Lines below that include the word "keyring" should each be copied.
··· DATA RECORDS ···
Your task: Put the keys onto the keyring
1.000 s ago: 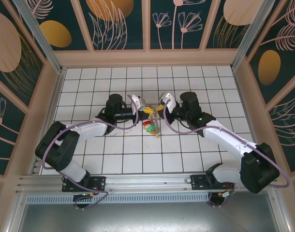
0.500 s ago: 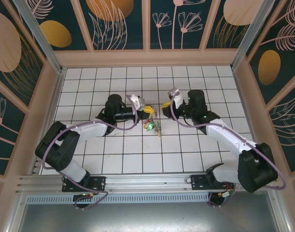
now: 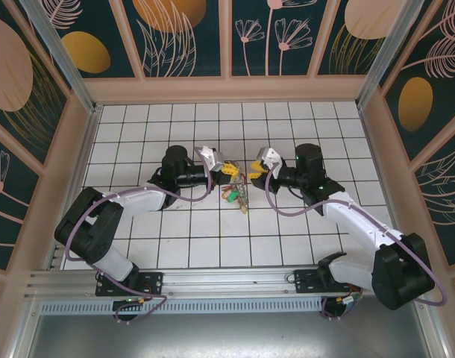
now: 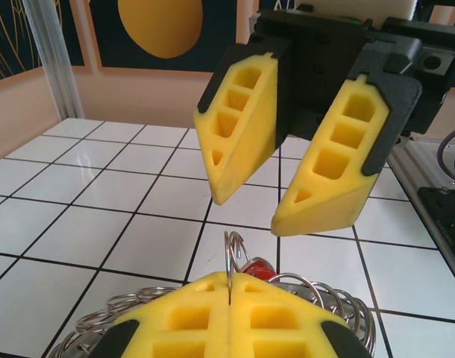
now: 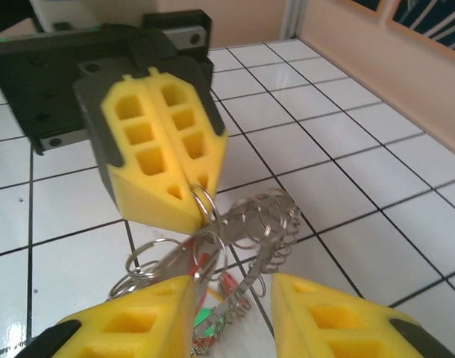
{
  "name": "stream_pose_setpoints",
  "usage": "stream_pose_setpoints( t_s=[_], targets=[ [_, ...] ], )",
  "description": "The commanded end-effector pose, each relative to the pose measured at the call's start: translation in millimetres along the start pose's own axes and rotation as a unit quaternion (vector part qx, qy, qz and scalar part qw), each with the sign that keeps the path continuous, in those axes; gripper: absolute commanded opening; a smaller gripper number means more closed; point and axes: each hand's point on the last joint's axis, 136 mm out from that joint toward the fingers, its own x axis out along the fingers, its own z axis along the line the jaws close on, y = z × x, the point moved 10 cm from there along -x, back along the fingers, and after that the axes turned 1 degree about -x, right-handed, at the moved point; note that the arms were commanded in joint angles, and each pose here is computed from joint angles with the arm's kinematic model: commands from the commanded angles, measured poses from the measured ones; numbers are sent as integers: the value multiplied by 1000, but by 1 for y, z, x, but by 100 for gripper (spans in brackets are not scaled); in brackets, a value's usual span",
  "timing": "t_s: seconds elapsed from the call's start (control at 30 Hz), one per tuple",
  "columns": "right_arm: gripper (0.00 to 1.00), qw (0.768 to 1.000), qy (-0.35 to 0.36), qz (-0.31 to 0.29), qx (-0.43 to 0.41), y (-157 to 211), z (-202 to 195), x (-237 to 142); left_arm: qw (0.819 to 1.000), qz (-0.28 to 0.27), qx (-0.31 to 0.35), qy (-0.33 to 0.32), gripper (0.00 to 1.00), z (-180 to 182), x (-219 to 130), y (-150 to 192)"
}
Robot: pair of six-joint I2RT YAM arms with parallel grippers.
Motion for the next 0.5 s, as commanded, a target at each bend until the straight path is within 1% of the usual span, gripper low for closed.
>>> stream_pose_setpoints(
  t_s=[0.0, 0.17, 0.3, 0.47],
  targets=[
    [32, 997, -42, -33, -58, -21, 0, 0, 1000, -16, 12, 18, 0, -3, 2, -6],
    [32, 996, -54, -35, -60, -20, -4, 6, 1000, -15, 14, 23, 0, -3, 2, -6],
    [31, 996, -71, -25, -55, -18, -6, 12, 999, -16, 14, 24, 0, -3, 2, -7],
    [30, 995, -69, -24, -61, -18, -10, 15, 999, -15, 12, 31, 0, -3, 3, -6]
  ],
)
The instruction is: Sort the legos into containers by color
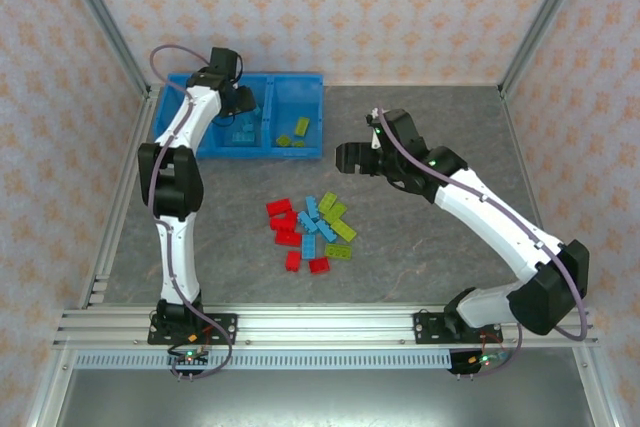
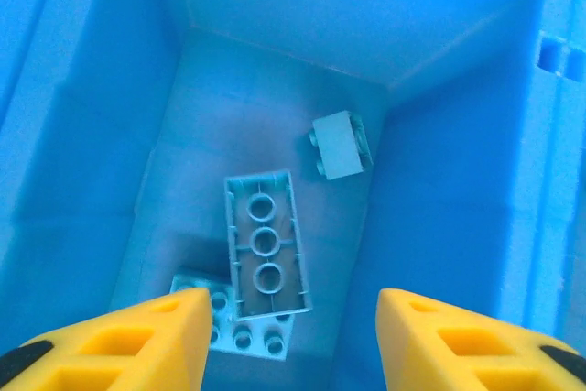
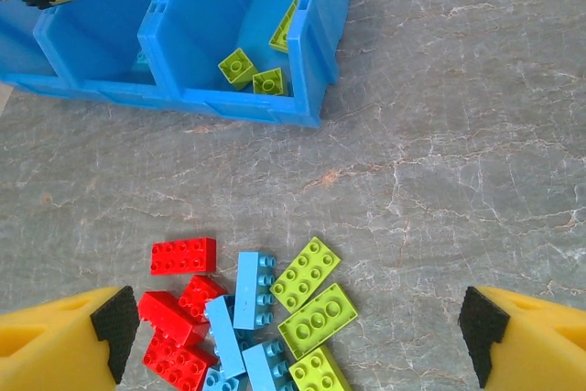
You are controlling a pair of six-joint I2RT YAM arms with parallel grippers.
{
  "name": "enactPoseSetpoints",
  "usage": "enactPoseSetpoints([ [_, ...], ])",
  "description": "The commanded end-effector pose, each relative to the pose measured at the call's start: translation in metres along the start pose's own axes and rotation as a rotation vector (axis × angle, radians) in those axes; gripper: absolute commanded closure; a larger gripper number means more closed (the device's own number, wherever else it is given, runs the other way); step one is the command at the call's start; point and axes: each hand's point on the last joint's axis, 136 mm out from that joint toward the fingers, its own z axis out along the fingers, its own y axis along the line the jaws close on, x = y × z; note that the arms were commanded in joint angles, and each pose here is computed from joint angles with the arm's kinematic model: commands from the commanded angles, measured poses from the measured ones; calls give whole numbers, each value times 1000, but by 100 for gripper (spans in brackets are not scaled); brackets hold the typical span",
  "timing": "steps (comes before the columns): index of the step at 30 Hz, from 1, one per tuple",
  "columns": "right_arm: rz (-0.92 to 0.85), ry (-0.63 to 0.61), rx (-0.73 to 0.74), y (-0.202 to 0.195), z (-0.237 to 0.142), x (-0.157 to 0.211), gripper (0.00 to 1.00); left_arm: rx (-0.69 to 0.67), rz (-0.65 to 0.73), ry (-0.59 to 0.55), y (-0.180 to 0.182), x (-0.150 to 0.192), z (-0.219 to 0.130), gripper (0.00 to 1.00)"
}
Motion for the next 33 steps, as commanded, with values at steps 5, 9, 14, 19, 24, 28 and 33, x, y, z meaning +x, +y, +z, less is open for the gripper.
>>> enactPoseSetpoints([
  [5, 54, 51, 27, -7, 17, 12, 7, 220, 11, -162, -35, 0, -134, 48],
  [9, 115, 154, 43, -11, 39, 42, 9, 339, 136, -270, -62, 40, -212, 48],
  [14, 193, 277, 92, -21, 66, 83, 12, 358, 376, -343, -64, 88, -270, 40],
  [19, 297, 387, 190, -22, 96, 103, 21, 345, 547, -407, -46, 113, -290, 34],
  [24, 276, 428, 334, -21, 127, 107, 27, 366, 641, -426, -40, 135, -283, 25],
  [28, 296, 459, 421, -26, 150, 115, 32, 330, 685, -411, -33, 143, -276, 19],
  [33, 279, 478, 473, -30, 169, 127, 33, 300, 696, -410, -28, 143, -272, 18],
])
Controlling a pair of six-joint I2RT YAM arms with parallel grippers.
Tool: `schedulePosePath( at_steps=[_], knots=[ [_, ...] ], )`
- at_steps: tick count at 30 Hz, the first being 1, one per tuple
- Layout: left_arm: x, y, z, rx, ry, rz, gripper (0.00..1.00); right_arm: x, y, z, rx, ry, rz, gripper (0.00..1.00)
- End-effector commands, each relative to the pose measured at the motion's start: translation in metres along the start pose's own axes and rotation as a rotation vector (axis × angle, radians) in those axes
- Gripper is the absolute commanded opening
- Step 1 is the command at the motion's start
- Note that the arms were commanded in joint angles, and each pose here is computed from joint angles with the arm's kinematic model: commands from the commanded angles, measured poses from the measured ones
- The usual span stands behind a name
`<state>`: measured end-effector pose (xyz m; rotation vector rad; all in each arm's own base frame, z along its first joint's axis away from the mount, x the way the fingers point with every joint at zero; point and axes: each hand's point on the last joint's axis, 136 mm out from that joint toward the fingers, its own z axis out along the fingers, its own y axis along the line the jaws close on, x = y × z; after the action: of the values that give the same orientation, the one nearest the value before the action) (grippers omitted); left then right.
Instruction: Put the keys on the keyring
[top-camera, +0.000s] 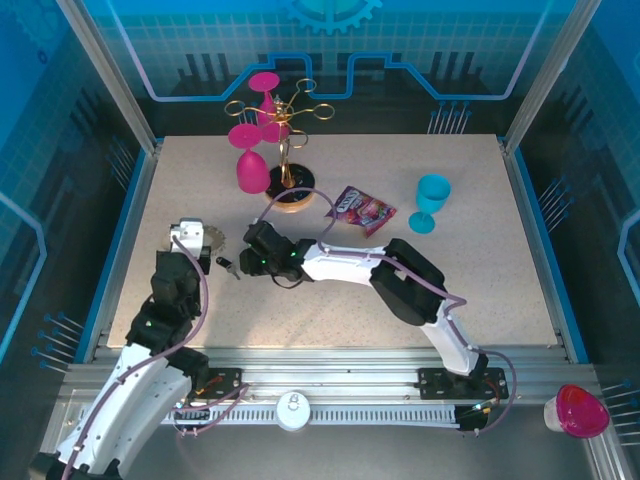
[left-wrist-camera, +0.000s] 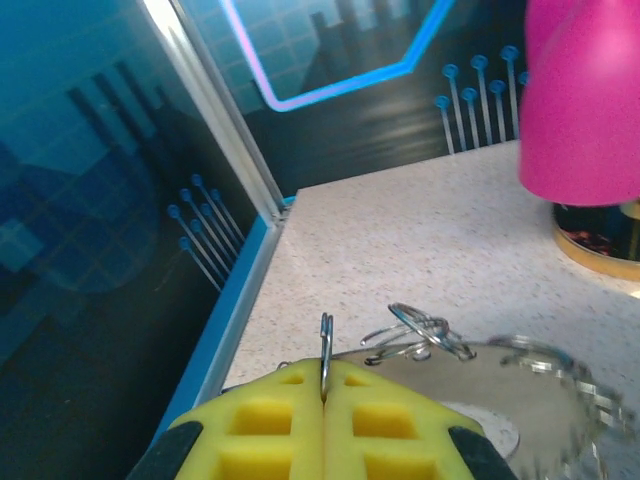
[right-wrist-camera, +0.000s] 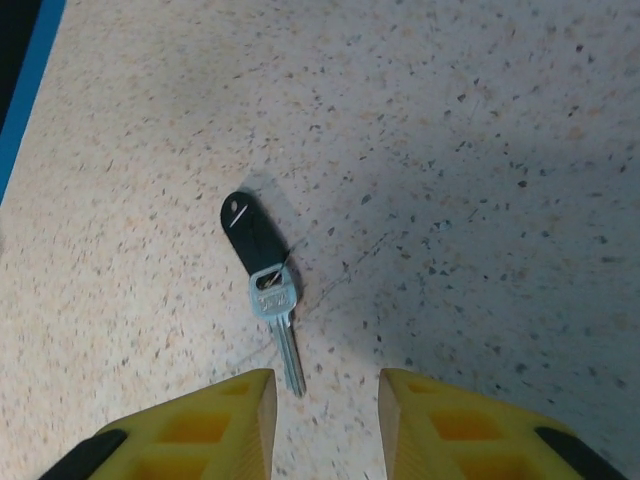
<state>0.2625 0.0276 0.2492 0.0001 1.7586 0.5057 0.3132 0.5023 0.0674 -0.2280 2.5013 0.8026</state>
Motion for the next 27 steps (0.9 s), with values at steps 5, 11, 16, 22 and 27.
schedulePosePath(
  at_steps=[5, 11, 16, 22, 27],
  knots=[
    [-0.007, 0.035, -0.007, -0.177, -0.079, -0.118, 0.00, 0.005, 0.002, 0.029, 0.073, 0.051, 0.124, 0.34],
    [-0.007, 0.036, -0.008, -0.177, -0.086, -0.129, 0.00, 0.012, 0.006, 0.049, 0.073, 0.087, 0.158, 0.34],
    [-0.007, 0.034, -0.007, -0.170, -0.091, -0.126, 0.00, 0.015, 0.011, 0.062, 0.081, 0.109, 0.152, 0.33],
    [-0.007, 0.032, -0.007, -0.159, -0.095, -0.127, 0.00, 0.020, 0.012, 0.074, 0.100, 0.132, 0.140, 0.29],
    [-0.008, 0.032, -0.007, -0.156, -0.096, -0.126, 0.00, 0.023, 0.014, 0.079, 0.098, 0.141, 0.134, 0.24]
  ],
)
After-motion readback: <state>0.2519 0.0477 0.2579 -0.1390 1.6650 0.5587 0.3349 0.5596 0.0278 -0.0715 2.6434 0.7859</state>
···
=== RESPONSE TO THE EXERCISE ===
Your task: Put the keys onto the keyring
Instruction: Put the keys on the keyring

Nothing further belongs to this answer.